The session went over the allotted time. It lasted nearly two hours. When our time was up, we made a date to get together again soon. I asked if it would be all right if I gave her a hug.
I embraced her lightly, thanked her.
Outside, on the street, my head was swimming. In each direction there was an amazing collection of restaurants and shops, and I’d have given anything to walk up and down, look in the windows, give myself time to process all I’d said and learned.
But, of course, impossible.
Didn’t want to cause a scene.
27.
The therapist, it so happened, had met Tiggy. Astounding coincidence. Smallest of all possible worlds. So in another session we talked about Tiggy, how she’d been a surrogate mum to me and Willy, how Willy and I had often turned women into surrogate mums. How often they’d eagerly cast themselves in that role.

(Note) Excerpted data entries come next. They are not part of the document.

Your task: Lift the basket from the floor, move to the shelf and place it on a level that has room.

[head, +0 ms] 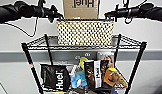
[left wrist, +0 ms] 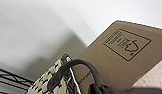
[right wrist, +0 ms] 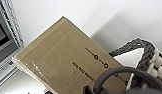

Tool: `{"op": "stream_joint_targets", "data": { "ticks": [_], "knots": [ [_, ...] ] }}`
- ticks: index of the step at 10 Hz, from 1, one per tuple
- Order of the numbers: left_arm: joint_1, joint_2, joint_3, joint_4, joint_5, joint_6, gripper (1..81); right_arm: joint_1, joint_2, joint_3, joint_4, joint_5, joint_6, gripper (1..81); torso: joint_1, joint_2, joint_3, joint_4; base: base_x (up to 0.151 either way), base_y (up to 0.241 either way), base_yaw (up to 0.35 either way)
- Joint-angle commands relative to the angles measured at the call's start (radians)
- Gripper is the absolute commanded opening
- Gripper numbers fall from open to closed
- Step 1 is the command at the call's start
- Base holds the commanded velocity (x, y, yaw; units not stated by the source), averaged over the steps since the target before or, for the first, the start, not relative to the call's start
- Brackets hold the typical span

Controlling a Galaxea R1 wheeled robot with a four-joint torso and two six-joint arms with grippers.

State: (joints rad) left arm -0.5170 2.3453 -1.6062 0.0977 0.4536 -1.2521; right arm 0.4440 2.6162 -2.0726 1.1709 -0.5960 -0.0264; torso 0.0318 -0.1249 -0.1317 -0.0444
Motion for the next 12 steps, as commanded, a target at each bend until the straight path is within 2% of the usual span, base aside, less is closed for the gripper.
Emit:
{"op": "stream_joint_targets", "data": {
  "ticks": [1, 2, 3, 4, 5, 9, 12],
  "knots": [
    [-0.137, 0.023, -0.006, 0.027, 0.036, 0.005, 1.0, 0.135, 0.014, 0.000, 0.001, -0.033, -0.024, 1.0, 0.000, 0.000, 0.000, 0.000, 0.000, 0.000, 0.000],
    [-0.137, 0.020, -0.002, 0.028, 0.036, 0.005, 1.0, 0.139, 0.009, 0.006, 0.003, -0.032, -0.026, 1.0, 0.000, 0.000, 0.000, 0.000, 0.000, 0.000, 0.000],
    [-0.140, 0.014, 0.011, 0.034, 0.036, 0.005, 1.0, 0.143, 0.000, 0.022, 0.003, -0.030, -0.026, 81.1, 0.000, 0.000, 0.000, 0.000, 0.000, 0.000, 0.000],
    [-0.140, 0.013, 0.018, 0.037, 0.034, 0.005, 1.0, 0.144, -0.006, 0.026, 0.006, -0.028, -0.026, 81.1, 0.000, 0.000, 0.000, 0.000, 0.000, 0.000, 0.000],
    [-0.142, 0.011, 0.018, 0.034, 0.033, 0.003, 81.1, 0.149, -0.014, 0.033, 0.010, -0.027, -0.026, 81.1, 0.000, 0.000, 0.000, 0.000, 0.000, 0.000, 0.000],
    [-0.169, -0.021, 0.046, 0.030, 0.031, 0.003, 81.1, 0.181, -0.092, 0.112, 0.023, -0.019, -0.029, 81.1, 0.000, 0.000, 0.000, 0.000, 0.000, 0.000, 0.000],
    [-0.231, -0.098, 0.107, 0.022, 0.036, 0.003, 81.1, 0.221, -0.178, 0.196, 0.036, -0.019, -0.027, 81.1, 0.000, 0.000, 0.000, 0.000, 0.000, 0.000, 0.000]
  ]
}}
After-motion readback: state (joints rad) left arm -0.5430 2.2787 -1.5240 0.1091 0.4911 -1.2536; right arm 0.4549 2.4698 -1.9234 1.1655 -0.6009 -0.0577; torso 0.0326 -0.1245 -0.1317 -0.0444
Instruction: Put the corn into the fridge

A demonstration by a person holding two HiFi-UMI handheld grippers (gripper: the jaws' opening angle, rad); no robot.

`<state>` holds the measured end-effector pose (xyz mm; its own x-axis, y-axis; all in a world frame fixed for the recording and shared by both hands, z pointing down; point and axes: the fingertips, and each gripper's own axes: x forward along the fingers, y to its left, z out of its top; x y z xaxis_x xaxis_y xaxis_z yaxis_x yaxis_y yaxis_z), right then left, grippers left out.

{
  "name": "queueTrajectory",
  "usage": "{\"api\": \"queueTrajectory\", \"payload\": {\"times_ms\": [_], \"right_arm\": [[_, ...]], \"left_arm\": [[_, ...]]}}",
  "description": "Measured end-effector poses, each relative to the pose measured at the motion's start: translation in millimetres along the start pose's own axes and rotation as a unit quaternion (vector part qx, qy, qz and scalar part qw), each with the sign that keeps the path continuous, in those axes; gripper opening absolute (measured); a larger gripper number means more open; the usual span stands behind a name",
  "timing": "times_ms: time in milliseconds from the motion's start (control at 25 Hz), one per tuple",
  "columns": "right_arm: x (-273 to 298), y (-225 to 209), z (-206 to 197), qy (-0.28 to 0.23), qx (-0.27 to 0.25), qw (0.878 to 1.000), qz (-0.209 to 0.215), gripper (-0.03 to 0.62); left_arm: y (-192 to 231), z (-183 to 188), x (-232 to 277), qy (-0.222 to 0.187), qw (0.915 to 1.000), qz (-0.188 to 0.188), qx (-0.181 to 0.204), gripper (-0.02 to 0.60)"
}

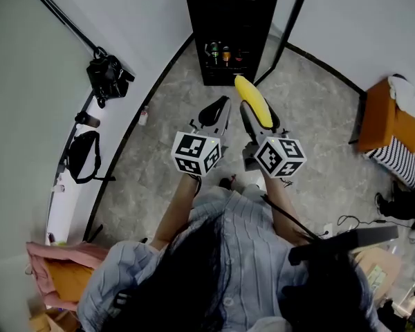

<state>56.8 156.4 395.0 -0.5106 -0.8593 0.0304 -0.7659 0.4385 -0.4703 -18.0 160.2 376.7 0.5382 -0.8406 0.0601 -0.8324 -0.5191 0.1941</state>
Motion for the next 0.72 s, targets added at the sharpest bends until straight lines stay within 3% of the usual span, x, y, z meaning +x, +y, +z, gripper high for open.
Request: {"api": "queueTrajectory", "payload": {"times_ms": [440,720], "right_arm": [[11,3,-20,0.021,-0.009,1.000,-0.006,0.258],[44,-26,-18,0.032,0.005,0.999,0.000,0.258]], "left_arm": [[23,-13,-6,0.004,0.9999,0.006,-0.014,0.028],[42,-22,22,0.013,0.9994,0.022,-0.022,0.028]]}}
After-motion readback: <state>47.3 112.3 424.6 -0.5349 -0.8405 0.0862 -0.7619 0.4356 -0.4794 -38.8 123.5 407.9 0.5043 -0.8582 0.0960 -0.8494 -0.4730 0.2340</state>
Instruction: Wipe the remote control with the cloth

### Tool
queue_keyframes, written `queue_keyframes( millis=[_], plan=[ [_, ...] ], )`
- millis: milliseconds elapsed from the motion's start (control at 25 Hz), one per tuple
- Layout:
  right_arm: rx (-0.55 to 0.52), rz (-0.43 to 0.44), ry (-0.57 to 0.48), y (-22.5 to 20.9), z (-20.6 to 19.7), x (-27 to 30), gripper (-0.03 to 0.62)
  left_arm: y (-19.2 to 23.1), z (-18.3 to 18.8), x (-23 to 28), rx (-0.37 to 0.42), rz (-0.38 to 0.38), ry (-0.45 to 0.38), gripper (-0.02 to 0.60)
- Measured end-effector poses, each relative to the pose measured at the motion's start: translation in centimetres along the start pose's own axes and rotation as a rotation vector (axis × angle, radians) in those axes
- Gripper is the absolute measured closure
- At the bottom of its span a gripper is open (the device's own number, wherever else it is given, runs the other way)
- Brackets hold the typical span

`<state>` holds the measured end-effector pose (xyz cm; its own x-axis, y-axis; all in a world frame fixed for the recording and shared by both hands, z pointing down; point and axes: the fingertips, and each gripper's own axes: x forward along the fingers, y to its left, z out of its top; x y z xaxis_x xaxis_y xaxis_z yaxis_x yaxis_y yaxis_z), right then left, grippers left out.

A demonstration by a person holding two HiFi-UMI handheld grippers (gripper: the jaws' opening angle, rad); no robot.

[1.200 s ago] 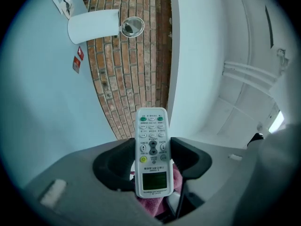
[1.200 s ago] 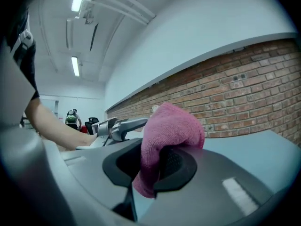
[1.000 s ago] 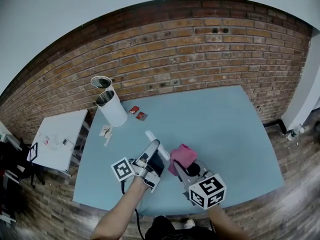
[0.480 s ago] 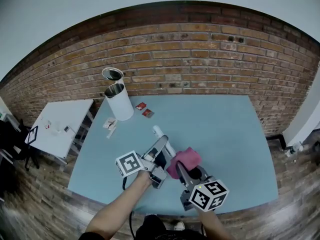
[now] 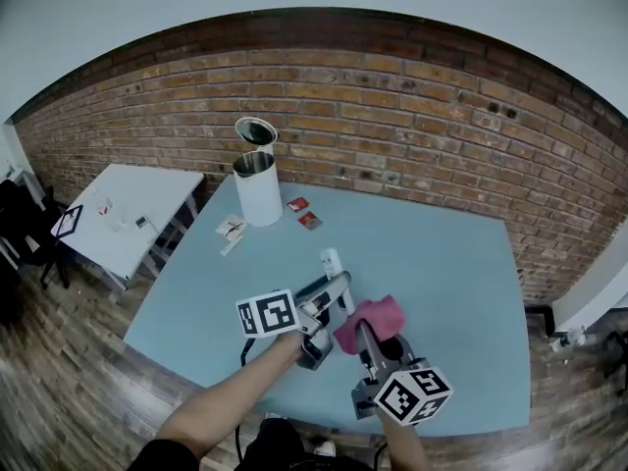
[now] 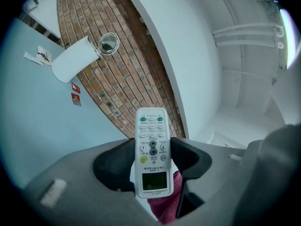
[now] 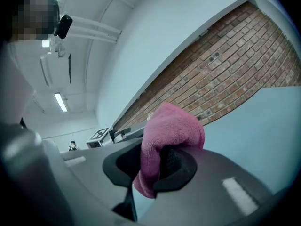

Surrogate mums made me feel better, I admitted, and worse, because I felt guilty.
We talked about guilt.
I mentioned Mummy’s experience with therapy, as I understood it. Didn’t help her. Might’ve made things worse, actually. So many people preyed on her, exploited her—including therapists.
We talked about Mummy’s parenting, how she could sometimes over-mother, then disappear for stretches. It seemed an important discussion, but also disloyal.
More guilt.
We talked about life inside the British bubble, inside the royal bubble. A bubble inside a bubble—impossible to describe to anyone who hasn’t actually experienced it. People simply didn’t realize: they heard the word “royal,” or “prince,” and lost all rationality.
They assumed…no, they’d been taught…it was all a fairytale. We weren’t human.
A writer many Britons admired, a writer of thick historical novels that racked up literary prizes, had penned an essay about my family, in which she said we were simply…pandas.
I’ll never forget the highly respected essayist who wrote in Britain’s most highly respected literary publication that my mother’s “early death spared us all a lot of tedium.” (He referred in the same essay to “Diana’s tryst with the underpass.”) But this panda crack always struck me as both acutely perceptive and uniquely barbarous. We did live in a zoo, but by the same token I knew, as a soldier, that turning people into animals, into non-people, is the first step in mistreating them, in destroying them. If even a celebrated intellectual could dismiss us as animals, what hope for the man or woman on the street?
I gave the therapist an overview of how this dehumanization had played out in the first half of my life. But now, with the dehumanizing of Meg, there was so much more hate, more vitriol—plus racism. I told her what I’d seen, heard, witnessed, over the last few months. At one point I sat up on the couch, crooked my neck to see if she was listening. Her mouth was hanging open. A lifelong resident of Britain, she’d thought she knew.
She didn’t know.
At the end of the session I asked her professional opinion:
She laughed. What’s normal anyway?
But she conceded that one thing was abundantly clear: I found myself in highly unusual circumstances.
More accurately, what I wanted to know was, if I did have an addictive personality, where would I be right now?
She asked if I’d used drugs.
Yes.
I told her some wild stories.
If there was one thing to which I did seem undeniably addicted, however, it was the press. Reading it, raging at it, she said, these were obvious compulsions.
I laughed.
She laughed.
28.
I always thought Cressida had performed a miracle, opening me up, releasing suppressed emotions. But she’d only started the miracle, and now the therapist brought it to completion.